Strategicznym partnerem akcji jest Polska Fundacja Narodowa, która sfinansowała zakup jachtu, którego cena, jak ustaliła Gazeta.pl, waha się między 800 tys. a 1,2 mln euro (czyli około 5 mln zł). Z kolei "Gazeta Wyborcza" opisała, że cała akcja może pochłonąć nawet do 20 mln zł.
ZOBACZ TEŻ: Polska Fundacja Narodowa kupiła jacht. Rynkowa cena? 800 tys. do 1,2 mln. Nie złotych, euro
Kosztowny projekt nie wszystkim przypadł do gustu, swój sprzeciw wyraziła m.in. posłanka Prawa i Sprawiedliwości Krystyna Pawłowicz, która krytykowała "promocję polski na oceanach". Zasadność wydatków podnosiło się też wielu komentatorów, pojawił się też wątek, że jachtu nie kupiono od polskiego producenta. W związku z tymi zastrzeżeniami głos zabrał wicepremier, minister kultury i dziedzictwa narodowego, Piotr Gliński, który skomentował sprawę w rozmowie z portalem wPolityce.pl
- Prosiłbym o nieuczestniczenie w "polskim piekle". Biorę odpowiedzialność za ten projekt o charakterze patriotycznym, wychowawczym - mówił Gliński i dodał, że ten "projekt zjednoczył hejterów", ale mimo tego, zostanie zrealizowany.
Jak wyjaśniał, w Polsce nie są jeszcze produkowane najlepsze łodzie, a załoga jachtu chce wygrywać najważniejsze regaty, i to właśnie dlatego skorzystamy ze sprzętu zagranicznego.
ZOBACZ TEŻ: Pawłowicz o akcji PFN z jachtem za miliony. "Ryby i ptaki mają poznawać Polskę w czasie rejsu?"
Wicepremier komentował też tę sprawę na Facebooku, w bardzo podobnym tonie.
Po pierwsze, rejs na 100-lecie odzyskania Niepodległości nie kosztuje 20 mln, lecz 2 razy taniej (i to w ciągu 3 lat).
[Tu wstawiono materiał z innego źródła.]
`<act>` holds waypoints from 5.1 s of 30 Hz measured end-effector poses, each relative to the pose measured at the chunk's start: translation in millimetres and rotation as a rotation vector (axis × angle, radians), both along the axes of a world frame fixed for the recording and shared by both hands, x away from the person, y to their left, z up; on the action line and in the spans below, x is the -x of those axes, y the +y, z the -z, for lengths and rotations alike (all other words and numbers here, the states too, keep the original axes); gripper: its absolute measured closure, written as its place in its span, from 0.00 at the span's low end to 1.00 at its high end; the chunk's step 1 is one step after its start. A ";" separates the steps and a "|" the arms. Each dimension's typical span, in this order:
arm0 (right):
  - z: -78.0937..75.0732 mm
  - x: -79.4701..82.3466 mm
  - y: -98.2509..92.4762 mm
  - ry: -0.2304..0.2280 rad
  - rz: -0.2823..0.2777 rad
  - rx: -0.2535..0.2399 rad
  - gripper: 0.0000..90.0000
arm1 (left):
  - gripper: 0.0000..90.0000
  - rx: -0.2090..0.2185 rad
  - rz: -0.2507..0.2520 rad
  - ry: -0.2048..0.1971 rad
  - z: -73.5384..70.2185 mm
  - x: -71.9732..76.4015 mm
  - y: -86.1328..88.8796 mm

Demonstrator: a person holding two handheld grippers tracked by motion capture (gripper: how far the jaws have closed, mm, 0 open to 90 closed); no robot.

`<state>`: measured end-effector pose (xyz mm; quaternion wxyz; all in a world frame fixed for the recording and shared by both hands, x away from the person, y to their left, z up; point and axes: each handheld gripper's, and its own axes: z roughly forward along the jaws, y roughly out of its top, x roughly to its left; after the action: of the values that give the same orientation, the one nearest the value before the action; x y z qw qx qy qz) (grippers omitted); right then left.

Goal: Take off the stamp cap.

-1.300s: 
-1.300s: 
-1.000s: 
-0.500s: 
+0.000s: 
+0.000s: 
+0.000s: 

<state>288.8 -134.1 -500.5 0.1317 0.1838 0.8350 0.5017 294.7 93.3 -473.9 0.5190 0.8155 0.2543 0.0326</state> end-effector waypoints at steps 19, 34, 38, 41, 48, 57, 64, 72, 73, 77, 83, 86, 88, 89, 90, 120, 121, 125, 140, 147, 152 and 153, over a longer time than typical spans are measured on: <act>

A wyczynowy jacht (jakich nie produkuje się w Polsce) będzie po rejsie w dyspozycji Akademii Morskiej w Szczecinie
- napisał Gliński.
O ministrze kultury ostatnio jest głośno, głównie chodzi o finanse. Niedawno tygodnik "Przegląd" opisał, że zaledwie w rok po tym, jak podpisał on umowę na przekazanie Polsce dzieł i zbiorów z Fundacji Książąt Czartoryskich, Fundacja zgłosiła wniosek o likwidację ze względu na brak pieniędzy, choć dopiero co sprzedała swoje zbiory.
Mowa o niebagatelnej kwocie, ponieważ na konto fundacji wpłynęło 100 milionów euro, a Polska stała się właścicielem m.in. "Damy z gronostajem" Leonarda da Vinci. Problem w tym, że Fundacja przyznała się później, że pieniądze "nie wyparowały", a zostały po prostu... wyprowadzone do Liechtensteinu.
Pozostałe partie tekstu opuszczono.